La Présidence portugaise du Conseil de l'Union européenne va mettre sur la table des ambassadeurs des États membres, mercredi 26 mai, une proposition globale de compromis qui se rapproche un peu des positions du PE sur la question de la ventilation des informations sur certaines données comptables (chiffre d'affaires, bénéfices, impôts payés) relatives aux activités que les entreprises européennes ou les succursales de groupes étrangers établis dans l'UE, dont le chiffre d'affaires annuel dépasse 750 millions d'euros, réalisent dans des pays tiers.
Seraient ainsi soumises à une obligation de ventilation ('disaggregation') des données comptables les activités que réalisent les entreprises concernées avec les pays tiers inscrits sur la liste noire de l'UE des juridictions non coopératives d'un point de vue fiscal ainsi que les pays tiers inscrits depuis trois ans consécutifs sur la liste 'grise' des juridictions s'étant engagées à agir en faveur de la coopération fiscale.
« Bien que la Présidence soit consciente que cette solution n'est pas optimale pour un certain nombre de délégations, elle considère que ce pas en direction du PE pourrait montrer la voie pour un compromis global équilibré », indique le document du Conseil regroupant les positions des différentes institutions de l'UE et dont EUROPE a eu copie.
Douze pays tiers sont actuellement inscrits sur la liste 'noire' de l'UE : les Samoa américaines, les Fidji, Guam, le Samoa, Trinité-et-Tobago, les îles Vierges américaines, le Vanuatu, les Palaos, le Panama, les Seychelles, la Dominique et Anguilla (EUROPE 12659/1).
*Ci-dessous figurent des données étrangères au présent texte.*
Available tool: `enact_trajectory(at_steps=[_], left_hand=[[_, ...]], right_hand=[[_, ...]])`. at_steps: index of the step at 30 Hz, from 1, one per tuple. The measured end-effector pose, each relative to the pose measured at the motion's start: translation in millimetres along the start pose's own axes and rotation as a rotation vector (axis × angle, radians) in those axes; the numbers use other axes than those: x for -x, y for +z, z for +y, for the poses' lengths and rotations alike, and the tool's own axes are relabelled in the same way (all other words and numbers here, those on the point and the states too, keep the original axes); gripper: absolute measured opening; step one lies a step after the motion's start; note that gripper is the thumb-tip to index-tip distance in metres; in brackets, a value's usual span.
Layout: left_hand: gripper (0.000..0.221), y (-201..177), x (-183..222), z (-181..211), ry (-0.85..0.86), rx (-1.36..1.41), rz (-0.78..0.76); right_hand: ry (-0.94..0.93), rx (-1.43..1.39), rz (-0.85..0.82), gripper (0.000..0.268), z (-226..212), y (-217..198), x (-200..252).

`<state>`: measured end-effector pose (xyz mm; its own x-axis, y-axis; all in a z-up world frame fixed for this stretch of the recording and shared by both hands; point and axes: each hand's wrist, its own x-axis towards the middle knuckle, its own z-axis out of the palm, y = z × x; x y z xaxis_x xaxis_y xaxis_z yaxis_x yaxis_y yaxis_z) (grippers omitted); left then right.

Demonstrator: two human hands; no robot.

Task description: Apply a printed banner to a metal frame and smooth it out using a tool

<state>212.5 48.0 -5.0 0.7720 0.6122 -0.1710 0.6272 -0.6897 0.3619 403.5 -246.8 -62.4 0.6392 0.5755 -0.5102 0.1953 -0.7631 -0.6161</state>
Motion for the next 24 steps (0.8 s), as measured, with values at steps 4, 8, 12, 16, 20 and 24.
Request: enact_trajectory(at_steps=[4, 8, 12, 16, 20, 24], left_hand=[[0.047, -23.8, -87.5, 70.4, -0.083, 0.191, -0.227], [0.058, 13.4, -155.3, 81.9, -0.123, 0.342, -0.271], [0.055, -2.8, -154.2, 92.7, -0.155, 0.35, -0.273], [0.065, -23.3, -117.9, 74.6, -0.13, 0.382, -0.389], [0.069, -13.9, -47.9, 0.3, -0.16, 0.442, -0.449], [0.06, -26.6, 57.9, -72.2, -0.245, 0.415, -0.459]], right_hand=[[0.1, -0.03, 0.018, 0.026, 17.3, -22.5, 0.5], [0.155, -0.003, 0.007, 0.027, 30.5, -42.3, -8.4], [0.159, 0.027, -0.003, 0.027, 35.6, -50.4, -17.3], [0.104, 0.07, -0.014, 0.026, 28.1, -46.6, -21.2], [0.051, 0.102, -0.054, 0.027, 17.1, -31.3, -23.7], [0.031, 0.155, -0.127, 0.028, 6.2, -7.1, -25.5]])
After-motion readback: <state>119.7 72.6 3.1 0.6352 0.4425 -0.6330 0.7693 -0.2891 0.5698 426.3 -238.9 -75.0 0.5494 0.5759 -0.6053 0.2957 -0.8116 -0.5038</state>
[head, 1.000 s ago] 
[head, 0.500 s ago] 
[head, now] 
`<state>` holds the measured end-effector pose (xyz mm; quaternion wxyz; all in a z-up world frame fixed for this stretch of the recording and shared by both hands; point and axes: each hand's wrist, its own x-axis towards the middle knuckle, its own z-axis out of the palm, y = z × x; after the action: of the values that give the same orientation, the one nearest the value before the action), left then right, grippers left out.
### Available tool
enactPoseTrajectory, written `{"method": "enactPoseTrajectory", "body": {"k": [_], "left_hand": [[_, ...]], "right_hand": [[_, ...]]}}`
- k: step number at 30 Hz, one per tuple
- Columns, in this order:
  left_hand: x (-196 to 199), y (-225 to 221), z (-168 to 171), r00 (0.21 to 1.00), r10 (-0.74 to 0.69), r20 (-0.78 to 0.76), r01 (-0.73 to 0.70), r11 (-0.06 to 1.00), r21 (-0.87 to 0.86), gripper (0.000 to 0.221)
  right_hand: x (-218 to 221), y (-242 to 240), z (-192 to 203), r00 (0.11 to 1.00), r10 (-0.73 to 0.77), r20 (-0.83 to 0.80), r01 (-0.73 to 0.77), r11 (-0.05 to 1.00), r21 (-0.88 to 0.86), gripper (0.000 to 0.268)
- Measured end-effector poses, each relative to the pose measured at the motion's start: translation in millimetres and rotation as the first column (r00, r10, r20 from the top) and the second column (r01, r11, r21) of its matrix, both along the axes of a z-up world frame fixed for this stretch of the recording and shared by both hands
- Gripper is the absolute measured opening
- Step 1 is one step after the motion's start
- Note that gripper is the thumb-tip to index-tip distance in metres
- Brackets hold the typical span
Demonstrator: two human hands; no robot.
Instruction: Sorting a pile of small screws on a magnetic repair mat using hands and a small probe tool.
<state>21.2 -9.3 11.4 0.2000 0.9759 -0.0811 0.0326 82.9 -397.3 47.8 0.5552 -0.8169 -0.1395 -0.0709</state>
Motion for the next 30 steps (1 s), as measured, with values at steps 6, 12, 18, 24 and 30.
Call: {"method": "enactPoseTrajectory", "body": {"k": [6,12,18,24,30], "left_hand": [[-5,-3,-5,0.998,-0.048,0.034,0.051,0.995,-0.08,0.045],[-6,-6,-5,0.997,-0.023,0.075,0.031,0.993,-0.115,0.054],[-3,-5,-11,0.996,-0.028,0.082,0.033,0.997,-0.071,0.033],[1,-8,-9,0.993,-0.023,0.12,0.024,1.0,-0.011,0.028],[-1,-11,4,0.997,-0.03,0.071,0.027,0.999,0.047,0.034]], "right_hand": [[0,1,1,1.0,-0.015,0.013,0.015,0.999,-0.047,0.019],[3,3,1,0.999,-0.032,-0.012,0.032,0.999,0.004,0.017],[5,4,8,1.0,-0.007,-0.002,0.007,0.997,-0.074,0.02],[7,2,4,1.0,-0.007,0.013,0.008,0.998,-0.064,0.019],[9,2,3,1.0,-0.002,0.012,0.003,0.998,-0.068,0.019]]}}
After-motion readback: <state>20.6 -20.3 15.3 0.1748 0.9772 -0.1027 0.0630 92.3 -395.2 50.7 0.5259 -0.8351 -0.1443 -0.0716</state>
Par ailleurs, la Présidence portugaise suggère de réduire de 6 à 5 ans la durée de la clause de sauvegarde qui permettrait à une entreprise concernée d'omettre certaines données comptables sensibles dont la divulgation porterait préjudice à sa position commerciale.
Et la Commission européenne serait invitée à présenter un rapport sur le fonctionnement de la future directive cinq ans après la date limite de transposition qui, elle, interviendrait deux ans après l'adoption définitive du texte législatif.